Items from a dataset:
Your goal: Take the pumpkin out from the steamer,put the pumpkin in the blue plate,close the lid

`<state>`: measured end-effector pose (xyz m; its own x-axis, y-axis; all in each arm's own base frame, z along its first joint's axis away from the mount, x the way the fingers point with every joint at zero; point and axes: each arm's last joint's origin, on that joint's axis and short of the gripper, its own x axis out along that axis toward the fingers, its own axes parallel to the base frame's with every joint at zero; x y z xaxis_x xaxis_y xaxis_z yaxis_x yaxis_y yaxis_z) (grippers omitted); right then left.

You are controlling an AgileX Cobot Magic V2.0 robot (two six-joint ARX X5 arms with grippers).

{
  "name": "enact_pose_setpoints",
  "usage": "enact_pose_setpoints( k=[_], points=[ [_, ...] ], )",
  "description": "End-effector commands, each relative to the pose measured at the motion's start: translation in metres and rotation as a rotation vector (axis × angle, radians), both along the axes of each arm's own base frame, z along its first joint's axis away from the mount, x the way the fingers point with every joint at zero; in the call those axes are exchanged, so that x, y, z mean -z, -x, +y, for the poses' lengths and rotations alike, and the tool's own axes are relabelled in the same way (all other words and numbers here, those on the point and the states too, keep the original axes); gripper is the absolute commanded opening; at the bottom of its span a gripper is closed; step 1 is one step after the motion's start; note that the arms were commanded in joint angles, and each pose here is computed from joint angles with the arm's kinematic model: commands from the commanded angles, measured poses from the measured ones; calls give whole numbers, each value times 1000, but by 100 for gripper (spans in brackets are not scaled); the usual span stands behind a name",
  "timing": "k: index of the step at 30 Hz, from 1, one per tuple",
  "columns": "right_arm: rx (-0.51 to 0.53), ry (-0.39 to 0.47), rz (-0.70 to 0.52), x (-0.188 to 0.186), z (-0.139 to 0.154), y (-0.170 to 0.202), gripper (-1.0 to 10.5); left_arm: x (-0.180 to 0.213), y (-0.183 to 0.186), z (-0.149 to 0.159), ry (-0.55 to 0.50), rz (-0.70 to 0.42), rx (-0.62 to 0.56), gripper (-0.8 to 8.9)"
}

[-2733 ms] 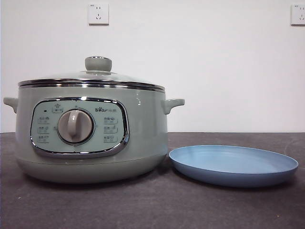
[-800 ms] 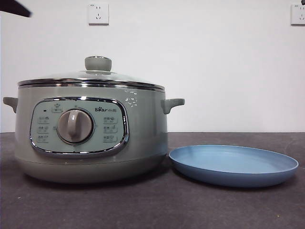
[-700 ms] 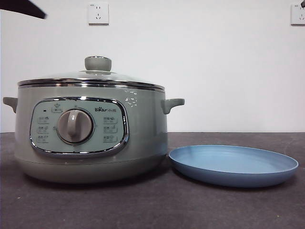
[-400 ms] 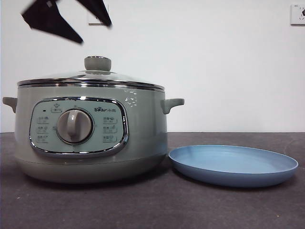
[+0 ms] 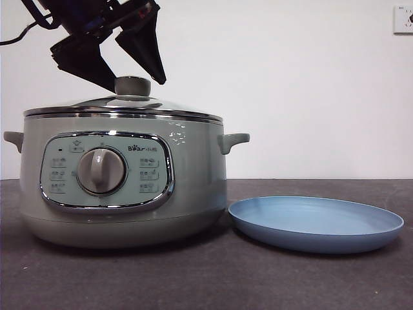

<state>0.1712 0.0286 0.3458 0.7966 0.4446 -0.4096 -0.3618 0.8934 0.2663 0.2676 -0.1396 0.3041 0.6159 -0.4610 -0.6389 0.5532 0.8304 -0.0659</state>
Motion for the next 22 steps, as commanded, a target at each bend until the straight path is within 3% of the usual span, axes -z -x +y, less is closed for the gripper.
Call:
enact_pose_setpoints(
  k=[1,4,11,22],
  points=[
    [2,-4,-4,-1,0,0,473,2,1,-1,-13,5,9,436],
    [2,-4,-4,-1,0,0,473,4,2,0,-23,21,9,417],
    [2,-4,2,-1,0,0,472,4,2,0,-52,14,35,-2],
    [-2,-6,13,0,0,0,472,-20,7,2,-12,-77,34,-9]
  ],
)
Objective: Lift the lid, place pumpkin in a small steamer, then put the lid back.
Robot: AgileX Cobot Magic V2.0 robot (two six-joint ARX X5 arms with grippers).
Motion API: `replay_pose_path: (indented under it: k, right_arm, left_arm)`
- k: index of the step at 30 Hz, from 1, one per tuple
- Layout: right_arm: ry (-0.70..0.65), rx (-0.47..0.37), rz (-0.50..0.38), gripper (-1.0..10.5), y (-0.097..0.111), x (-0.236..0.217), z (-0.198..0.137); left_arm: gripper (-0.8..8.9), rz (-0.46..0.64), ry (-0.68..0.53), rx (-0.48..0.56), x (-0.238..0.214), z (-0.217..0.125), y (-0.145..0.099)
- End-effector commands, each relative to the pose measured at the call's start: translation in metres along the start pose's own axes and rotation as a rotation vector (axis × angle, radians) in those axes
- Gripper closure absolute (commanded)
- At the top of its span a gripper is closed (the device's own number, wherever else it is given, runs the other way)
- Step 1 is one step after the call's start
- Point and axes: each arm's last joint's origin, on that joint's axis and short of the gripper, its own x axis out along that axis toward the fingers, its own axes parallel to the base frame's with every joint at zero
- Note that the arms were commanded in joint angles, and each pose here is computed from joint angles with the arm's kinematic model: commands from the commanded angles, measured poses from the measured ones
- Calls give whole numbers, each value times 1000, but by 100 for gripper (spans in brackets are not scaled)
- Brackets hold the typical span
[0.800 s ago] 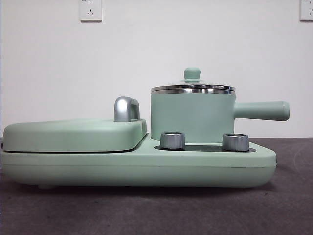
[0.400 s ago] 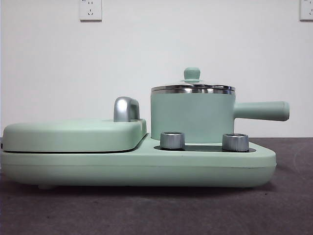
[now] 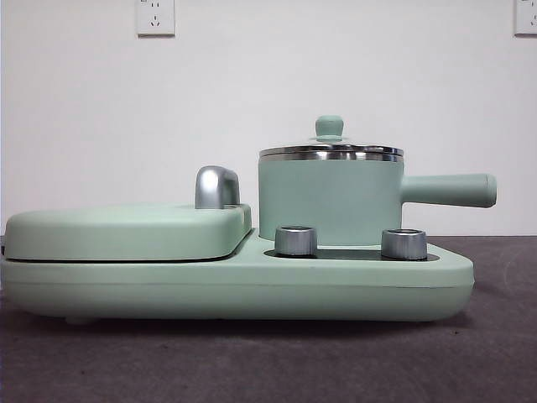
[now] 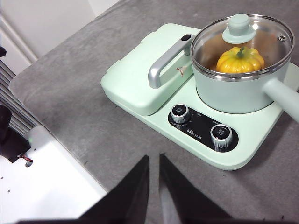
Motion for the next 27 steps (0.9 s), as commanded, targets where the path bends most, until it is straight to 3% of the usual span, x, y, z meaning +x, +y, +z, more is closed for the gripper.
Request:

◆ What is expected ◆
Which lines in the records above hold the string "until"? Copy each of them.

◆ Task output ◆
Motion for the next 22 steps, as commanded, a target at each bend until the straight path is within 3% of the usual span, axes -z -x +y, less is closed for the gripper.
Motion for the next 27 steps (0.9 s), as commanded, targets where the path bends most, until it is straight to 3% of the usual span, x, y, z meaning +x, +y, +z, more is closed for the gripper.

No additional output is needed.